* WHAT IS REQUIRED
As an exercise, transcribe the data below in full and exactly, omitting pictures.

* MATERIAL PROVIDED
▼
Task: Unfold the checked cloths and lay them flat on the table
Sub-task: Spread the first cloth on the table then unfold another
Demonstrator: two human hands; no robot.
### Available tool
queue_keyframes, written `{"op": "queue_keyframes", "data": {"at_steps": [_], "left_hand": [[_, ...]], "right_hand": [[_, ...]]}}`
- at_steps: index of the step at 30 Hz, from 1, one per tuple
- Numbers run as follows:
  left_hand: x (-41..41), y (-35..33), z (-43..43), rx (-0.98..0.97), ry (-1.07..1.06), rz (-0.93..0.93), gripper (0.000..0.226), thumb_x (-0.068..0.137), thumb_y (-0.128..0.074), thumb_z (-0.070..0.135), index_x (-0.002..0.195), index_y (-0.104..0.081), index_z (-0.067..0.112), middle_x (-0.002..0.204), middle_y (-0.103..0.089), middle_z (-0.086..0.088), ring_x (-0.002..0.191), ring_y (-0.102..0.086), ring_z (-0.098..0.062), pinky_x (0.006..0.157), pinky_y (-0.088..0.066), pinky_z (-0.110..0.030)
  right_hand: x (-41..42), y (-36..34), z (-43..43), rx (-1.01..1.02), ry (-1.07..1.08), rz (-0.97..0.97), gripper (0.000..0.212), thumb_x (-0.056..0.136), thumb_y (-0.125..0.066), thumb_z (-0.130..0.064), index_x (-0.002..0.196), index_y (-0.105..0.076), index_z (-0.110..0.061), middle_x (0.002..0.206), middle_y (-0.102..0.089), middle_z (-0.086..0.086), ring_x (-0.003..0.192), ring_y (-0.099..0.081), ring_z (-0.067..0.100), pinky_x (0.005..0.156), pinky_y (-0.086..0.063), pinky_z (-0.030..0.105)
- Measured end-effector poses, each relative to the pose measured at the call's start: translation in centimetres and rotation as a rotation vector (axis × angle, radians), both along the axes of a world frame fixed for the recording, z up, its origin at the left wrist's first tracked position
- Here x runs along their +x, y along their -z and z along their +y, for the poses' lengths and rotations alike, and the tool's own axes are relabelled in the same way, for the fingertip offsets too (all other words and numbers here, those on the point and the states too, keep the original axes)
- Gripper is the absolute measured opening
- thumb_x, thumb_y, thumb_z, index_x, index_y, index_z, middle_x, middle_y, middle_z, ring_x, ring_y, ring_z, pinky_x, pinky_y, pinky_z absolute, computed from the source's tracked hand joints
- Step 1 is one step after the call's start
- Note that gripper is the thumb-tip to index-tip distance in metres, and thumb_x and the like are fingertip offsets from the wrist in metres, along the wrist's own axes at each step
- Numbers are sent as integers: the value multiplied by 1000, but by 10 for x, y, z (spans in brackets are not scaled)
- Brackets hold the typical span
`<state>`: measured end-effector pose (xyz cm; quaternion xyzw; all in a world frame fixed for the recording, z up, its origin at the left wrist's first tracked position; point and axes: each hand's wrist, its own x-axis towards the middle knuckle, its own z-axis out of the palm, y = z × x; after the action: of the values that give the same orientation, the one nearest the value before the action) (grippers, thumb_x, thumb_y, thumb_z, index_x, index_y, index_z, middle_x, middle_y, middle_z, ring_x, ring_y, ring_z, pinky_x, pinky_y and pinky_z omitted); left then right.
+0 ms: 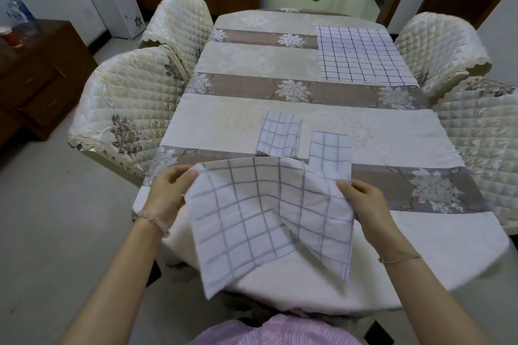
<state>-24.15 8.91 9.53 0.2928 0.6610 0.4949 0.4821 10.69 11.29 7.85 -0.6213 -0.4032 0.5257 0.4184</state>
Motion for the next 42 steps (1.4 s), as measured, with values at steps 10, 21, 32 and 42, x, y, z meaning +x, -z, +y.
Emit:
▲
* SOLVED EXERCISE
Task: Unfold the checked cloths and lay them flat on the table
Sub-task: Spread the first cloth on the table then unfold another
Demonstrator: two human hands; no robot.
### Available tool
queue_keyframes, written `{"op": "queue_keyframes", "data": {"at_steps": [_], "left_hand": [[_, ...]], "right_hand": [[_, ...]]}}`
- at_steps: index of the step at 30 Hz, from 1, one per tuple
- Numbers run as follows:
  left_hand: x (-41..41), y (-35..33), z (-43..43), rx (-0.98..0.97), ry (-1.07..1.06), rz (-0.93..0.93), gripper (0.000..0.226), thumb_x (-0.068..0.137), thumb_y (-0.128..0.074), thumb_z (-0.070..0.135), index_x (-0.002..0.195), index_y (-0.104..0.081), index_z (-0.067..0.112), middle_x (-0.002..0.204), middle_y (-0.103..0.089), middle_z (-0.086..0.088), ring_x (-0.002..0.191), ring_y (-0.102..0.086), ring_z (-0.098..0.062), pinky_x (0.006..0.157), pinky_y (-0.088..0.066), pinky_z (-0.110..0.030)
  right_hand: x (-41..42), y (-36..34), z (-43..43), rx (-1.01..1.02), ry (-1.07..1.08), rz (-0.97..0.97), gripper (0.000..0.212), thumb_x (-0.056..0.136), thumb_y (-0.125..0.066), thumb_z (-0.130..0.064), index_x (-0.002..0.196), index_y (-0.105..0.076), index_z (-0.110..0.061), middle_x (0.002..0.206), middle_y (-0.102..0.089), middle_z (-0.086..0.086), ring_x (-0.003..0.192), ring_y (-0.099..0.081), ring_z (-0.067..0.100), pinky_x (0.005..0.156), pinky_y (-0.086..0.063), pinky_z (-0.030..0.105)
- Measured end-effector poses, each relative to the pose measured at the call's start: translation in centimetres and rotation as a rotation vector (axis × angle, radians), both along the axes of a world frame fixed for the recording, z up, its origin at the left wrist's first tracked position
- Here x runs along their +x, y along their -z and z along their +y, for the poses' lengths and rotations alike, and the tool's own axes are relabelled in the same way, for the fingertip offsets too (all other words and numbers here, those on the point and the states too, keep the original axes)
- Gripper is the absolute measured opening
- thumb_x, thumb_y, thumb_z, index_x, index_y, index_z, middle_x, middle_y, middle_z, ring_x, ring_y, ring_z, pinky_x, pinky_y, pinky_z absolute, computed from the source's tracked hand joints
- Step 1 is one step after the call's start
- Note that gripper is the thumb-tip to index-tip distance in metres, and thumb_x and the like are fingertip offsets from the wrist in metres, along the wrist's own axes at each step
- Numbers are sent as integers: the value multiplied by 1000, but by 10 for x, y, z (spans in brackets are not scaled)
- Brackets hold the typical span
`<state>`: measured end-effector pose (xyz cm; quaternion xyzw; all in a world frame fixed for the recording, z up, its origin at the left wrist's first tracked position; point and axes: each hand's wrist, its own x-axis towards the middle knuckle, its own z-axis out of the palm, y = z × x; after the action: of the values that give the same orientation, the one nearest the value before the action) (grippers, thumb_x, thumb_y, thumb_z, index_x, index_y, index_z, middle_x, middle_y, middle_z, ring_x, ring_y, ring_z, pinky_x, pinky_y and pinky_z omitted); left then right.
+0 ms: 
<state>-24.15 8.91 9.53 0.2928 0.6610 0.4949 0.4821 10.69 11.29 7.85 -0.6213 -0.4032 0.5257 0.4184</state>
Motion for the next 42 steps (1.4 s), as measured, with values at steps 10, 21, 32 and 42, x, y, z meaning +x, -z, +y.
Emit:

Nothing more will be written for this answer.